Imbroglio autour de l’élection des journalistes au Conseil national de la presse

Le mode de scrutin pour désigner les sept journalistes qui devront siéger dans le futur Conseil national de la presse (CNP) fait débat parmi les professionnels.

Par

Mohamed Laaraj, ministre de la Culture et de la Communication.

Accusant un retard toujours inexpliqué, la Commission chargée de conduire les travaux de mise en place du futur Conseil national de la presse est aujourd’hui au coeur d’une polémique à cause du mode d’élection préconisé pour désigner les sept représentants de la profession au sein cette institution.

Le Forum marocain des jeunes journalistes (FMJJ), créé en 2017 et composé d’une centaine de membres, a dénoncé dans un communiqué daté du lundi 13 novembre un  » blackout » autour de la question.

« Le Forum prend acte d’informations – de sources dignes de foi- selon lesquelles le ministère de la Communication plancherait sur un arrêté établissant  » le scrutin de liste fermée  » comme mode d’élection des représentants des journalistes au Conseil national de la presse« , lit-on.

Dans cette optique de liste fermée, les journalistes souhaitant se porter candidats aux élections doivent, en plus de justifier 15 ans de pratique dans la profession, être portés par l’un des syndicats les plus représentatifs du métier.

Sami El Moudni, président du FMJJ, nous déclare: « on ne peut valider le fait que les journalistes ne votent pas pour leurs représentants par voie démocratique. Aucun membre du Forum ne se portera candidat, mais il y a des responsables dignes de confiance, que nous souhaiterions avoir la liberté d’élire« . Il invoque notamment l’article 4 de la loi 90-13 portant création du Conseil, qui ne fait aucune mention du mode de scrutin.

Le président du FJJM voit dans cette option un « contournement des règles démocratiques » en privilégiant la candidature d' »une poignée de journalistes« . Sami El Moudni n’exclut pas d’ailleurs le boycott de ces élections par son collectif « s’il n’y a pas de recours à une liste ouverte à tous, tout en respectant les dispositions de la loi par rapport aux 15 ans d’ancienneté« . Une condition que le Forum souhaite tout de même rabaisser à 5 ans dans le cadre d’un amendement de la loi 90-13.

Le président du Syndicat national de la presse au Maroc (SNPM), Abdallah Bakkali nous affirme de son côté que « le recours à une liste fermée est inévitable puisque la composante du futur Conseil doit être homogène« .
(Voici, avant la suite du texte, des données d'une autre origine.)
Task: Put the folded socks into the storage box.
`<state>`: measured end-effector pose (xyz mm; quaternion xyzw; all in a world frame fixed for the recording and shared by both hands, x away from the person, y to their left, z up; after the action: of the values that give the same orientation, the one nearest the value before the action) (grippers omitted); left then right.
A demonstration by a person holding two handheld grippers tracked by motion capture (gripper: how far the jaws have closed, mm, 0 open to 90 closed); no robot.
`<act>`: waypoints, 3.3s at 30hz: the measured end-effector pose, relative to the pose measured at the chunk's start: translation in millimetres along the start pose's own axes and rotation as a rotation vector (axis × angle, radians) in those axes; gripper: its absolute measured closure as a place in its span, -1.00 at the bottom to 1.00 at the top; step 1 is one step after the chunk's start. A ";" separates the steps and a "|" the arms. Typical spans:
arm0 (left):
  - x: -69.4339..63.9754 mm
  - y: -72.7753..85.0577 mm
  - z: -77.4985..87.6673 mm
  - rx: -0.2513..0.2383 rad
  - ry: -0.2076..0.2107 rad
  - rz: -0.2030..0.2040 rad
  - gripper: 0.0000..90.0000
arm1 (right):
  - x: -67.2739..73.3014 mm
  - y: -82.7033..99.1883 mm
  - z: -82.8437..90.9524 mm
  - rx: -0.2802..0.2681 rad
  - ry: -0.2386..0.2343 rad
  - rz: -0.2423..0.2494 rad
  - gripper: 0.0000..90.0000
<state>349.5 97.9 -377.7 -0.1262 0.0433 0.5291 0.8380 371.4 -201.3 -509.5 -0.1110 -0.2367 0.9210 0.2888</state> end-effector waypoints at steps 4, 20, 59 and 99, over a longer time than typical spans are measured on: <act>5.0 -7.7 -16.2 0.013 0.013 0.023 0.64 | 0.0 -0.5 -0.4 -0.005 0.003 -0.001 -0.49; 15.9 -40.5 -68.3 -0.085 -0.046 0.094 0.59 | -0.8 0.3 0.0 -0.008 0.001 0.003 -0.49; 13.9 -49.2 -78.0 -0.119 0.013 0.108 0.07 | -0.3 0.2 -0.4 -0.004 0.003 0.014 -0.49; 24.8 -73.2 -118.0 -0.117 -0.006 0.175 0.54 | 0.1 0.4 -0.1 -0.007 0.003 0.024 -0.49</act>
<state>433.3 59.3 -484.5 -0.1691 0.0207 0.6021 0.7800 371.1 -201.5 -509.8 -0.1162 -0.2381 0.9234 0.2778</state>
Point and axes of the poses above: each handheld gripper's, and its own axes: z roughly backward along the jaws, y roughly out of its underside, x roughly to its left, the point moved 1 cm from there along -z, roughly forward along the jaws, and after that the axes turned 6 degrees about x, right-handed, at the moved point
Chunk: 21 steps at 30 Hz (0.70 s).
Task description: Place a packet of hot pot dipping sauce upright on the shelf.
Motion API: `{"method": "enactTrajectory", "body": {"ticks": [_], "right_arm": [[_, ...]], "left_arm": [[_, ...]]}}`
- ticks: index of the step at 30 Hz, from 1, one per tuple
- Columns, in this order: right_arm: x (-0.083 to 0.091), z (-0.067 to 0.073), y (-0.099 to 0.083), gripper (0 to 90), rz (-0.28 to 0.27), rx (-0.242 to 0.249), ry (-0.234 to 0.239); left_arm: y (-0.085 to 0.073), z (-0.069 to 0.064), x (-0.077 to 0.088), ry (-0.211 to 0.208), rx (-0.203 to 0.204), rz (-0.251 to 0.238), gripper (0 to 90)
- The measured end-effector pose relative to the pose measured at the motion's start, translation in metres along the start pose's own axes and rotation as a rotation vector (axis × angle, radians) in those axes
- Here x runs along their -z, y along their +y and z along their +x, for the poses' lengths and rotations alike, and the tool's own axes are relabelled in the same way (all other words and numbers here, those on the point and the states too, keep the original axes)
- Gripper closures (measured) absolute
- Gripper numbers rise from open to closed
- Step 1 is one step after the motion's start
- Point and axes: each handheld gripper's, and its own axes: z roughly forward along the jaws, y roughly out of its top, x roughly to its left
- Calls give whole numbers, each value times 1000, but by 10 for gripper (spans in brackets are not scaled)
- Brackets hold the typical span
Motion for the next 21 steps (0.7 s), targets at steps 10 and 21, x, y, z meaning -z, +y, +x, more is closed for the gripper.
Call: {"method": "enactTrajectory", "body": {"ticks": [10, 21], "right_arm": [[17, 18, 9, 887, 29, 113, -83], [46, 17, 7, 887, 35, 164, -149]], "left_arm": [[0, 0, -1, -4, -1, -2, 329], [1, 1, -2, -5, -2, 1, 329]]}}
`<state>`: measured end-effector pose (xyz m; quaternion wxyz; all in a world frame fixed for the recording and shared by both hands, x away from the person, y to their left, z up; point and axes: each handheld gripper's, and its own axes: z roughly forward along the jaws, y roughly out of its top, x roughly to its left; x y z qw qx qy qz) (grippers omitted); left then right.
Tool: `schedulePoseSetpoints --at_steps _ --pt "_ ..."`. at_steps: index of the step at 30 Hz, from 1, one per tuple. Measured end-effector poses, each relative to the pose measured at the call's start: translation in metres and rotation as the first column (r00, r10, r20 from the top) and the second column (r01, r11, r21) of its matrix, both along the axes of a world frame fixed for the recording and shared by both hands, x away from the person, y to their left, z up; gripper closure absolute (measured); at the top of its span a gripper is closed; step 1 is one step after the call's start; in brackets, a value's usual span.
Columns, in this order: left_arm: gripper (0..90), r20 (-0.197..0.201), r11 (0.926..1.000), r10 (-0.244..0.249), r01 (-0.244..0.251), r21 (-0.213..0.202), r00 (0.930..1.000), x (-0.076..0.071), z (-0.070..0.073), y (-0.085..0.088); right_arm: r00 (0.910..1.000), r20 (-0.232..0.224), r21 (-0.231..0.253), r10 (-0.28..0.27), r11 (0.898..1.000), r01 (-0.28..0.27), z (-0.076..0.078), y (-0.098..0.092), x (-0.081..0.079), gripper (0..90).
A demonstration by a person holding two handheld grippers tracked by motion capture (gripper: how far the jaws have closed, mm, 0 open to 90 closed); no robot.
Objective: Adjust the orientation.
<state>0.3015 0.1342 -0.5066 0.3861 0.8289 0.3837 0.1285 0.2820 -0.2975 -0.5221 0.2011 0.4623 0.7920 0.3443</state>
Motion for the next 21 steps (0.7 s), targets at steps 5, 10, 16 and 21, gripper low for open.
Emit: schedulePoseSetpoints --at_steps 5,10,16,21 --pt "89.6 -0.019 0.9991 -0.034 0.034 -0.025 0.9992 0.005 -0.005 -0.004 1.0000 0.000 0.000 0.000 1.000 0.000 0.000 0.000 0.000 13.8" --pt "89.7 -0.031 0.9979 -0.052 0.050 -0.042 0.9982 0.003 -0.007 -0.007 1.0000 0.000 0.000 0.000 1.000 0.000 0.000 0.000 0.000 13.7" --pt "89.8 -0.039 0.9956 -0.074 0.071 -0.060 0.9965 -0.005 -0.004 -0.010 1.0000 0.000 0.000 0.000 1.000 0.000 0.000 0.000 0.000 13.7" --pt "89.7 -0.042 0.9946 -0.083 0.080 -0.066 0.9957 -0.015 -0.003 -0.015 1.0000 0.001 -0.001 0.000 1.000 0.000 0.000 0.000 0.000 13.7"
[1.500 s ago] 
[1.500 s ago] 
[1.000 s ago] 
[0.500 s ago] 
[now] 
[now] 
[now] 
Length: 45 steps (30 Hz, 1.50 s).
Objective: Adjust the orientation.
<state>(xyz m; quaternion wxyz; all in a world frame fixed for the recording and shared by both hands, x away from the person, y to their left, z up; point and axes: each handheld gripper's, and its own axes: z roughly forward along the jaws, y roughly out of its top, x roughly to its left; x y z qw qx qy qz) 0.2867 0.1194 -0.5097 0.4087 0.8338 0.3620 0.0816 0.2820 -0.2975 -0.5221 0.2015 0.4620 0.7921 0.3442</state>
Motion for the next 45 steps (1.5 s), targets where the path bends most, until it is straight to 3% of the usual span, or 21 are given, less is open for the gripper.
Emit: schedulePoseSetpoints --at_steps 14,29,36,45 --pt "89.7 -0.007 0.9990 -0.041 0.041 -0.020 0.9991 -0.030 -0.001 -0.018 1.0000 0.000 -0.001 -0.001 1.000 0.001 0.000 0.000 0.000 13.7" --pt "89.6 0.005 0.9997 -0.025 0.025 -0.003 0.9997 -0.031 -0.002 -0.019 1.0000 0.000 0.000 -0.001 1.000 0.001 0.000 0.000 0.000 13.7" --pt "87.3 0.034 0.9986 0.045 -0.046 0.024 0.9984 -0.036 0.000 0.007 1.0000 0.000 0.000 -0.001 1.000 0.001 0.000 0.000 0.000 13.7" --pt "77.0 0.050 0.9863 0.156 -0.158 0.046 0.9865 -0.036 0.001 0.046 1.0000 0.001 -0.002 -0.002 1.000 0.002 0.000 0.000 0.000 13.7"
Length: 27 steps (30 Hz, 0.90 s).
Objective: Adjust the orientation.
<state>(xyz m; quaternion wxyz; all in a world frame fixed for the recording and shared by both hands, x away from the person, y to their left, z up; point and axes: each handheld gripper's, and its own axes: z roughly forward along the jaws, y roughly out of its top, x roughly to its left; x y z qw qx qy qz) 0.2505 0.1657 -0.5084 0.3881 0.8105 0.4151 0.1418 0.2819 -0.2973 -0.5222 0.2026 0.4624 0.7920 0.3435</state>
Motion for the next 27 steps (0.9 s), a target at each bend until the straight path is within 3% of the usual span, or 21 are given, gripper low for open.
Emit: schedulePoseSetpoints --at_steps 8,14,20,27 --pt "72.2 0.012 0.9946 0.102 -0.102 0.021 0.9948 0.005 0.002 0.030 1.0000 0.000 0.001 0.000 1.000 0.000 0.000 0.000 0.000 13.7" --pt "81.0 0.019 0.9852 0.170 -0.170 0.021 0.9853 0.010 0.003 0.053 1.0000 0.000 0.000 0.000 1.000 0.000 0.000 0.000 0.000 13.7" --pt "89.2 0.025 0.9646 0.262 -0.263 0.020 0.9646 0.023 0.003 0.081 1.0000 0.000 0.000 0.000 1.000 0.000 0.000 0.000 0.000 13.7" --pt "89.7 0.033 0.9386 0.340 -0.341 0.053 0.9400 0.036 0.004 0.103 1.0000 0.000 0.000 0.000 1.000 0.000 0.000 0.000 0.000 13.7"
Pour le rédacteur en chef du quotidien arabophone Al Alam, « le vote doit se faire pour un collectif et non pour des personnes« . Il justifie sa position par le fait que les sept journalistes devant être élus se répartissent entre représentants de la MAP (1 élu), de la presse audiovisuelle (2 élus), écrite (3 élus) et électronique (1 élu).

Le problème se pose plutôt , selon Abdallah Bakkali, au niveau du lieu du vote. « Comment concevoir que les élections se tiennent dans des établissements publics qui ont toujours combattu l’action syndicale?« , s’interroge-t-il. Bakkali déclare d’ailleurs que le SNPM a soumis un amendement au cours d’une réunion avec le ministère de la Communication pour la tenue des élections « dans un lieu neutre« .

Sollicité par nos soins pour plus d’éclaircissements sur ce sujet, le ministre de la Communication Mohamed Laâraj est resté injoignable. Mais une source de son département a déclaré lundi sur le site Al Omq qu' »à ce jour, aucune sorte préparation technique ou logistique n’a été entamée pour l’élection des membres du Conseil« .

L’enjeu de cette élection reste crucial puisque le CNP est prédestiné à assurer l’indépendance du secteur de la presse vis-à-vis de l’administration. Il héritera en ce sens, de plusieurs fonctions relevant actuellement du ministère de la Communication.

Notons que l’article 54 de la loi 90-13 dispose que la commission chargée de mettre en place le Conseil et d’élire ses membres est présidée par un magistrat désigné par le Conseil supérieur du pouvoir judiciaire, aux côtés duquel siègent un représentant du ministère de la Communication, du SNPM, de la Fédération marocaine d’éditeurs de journaux (FMEJ), du Conseil national des droits de l’Homme (CNDH) et de l’Association des Barreaux du Maroc.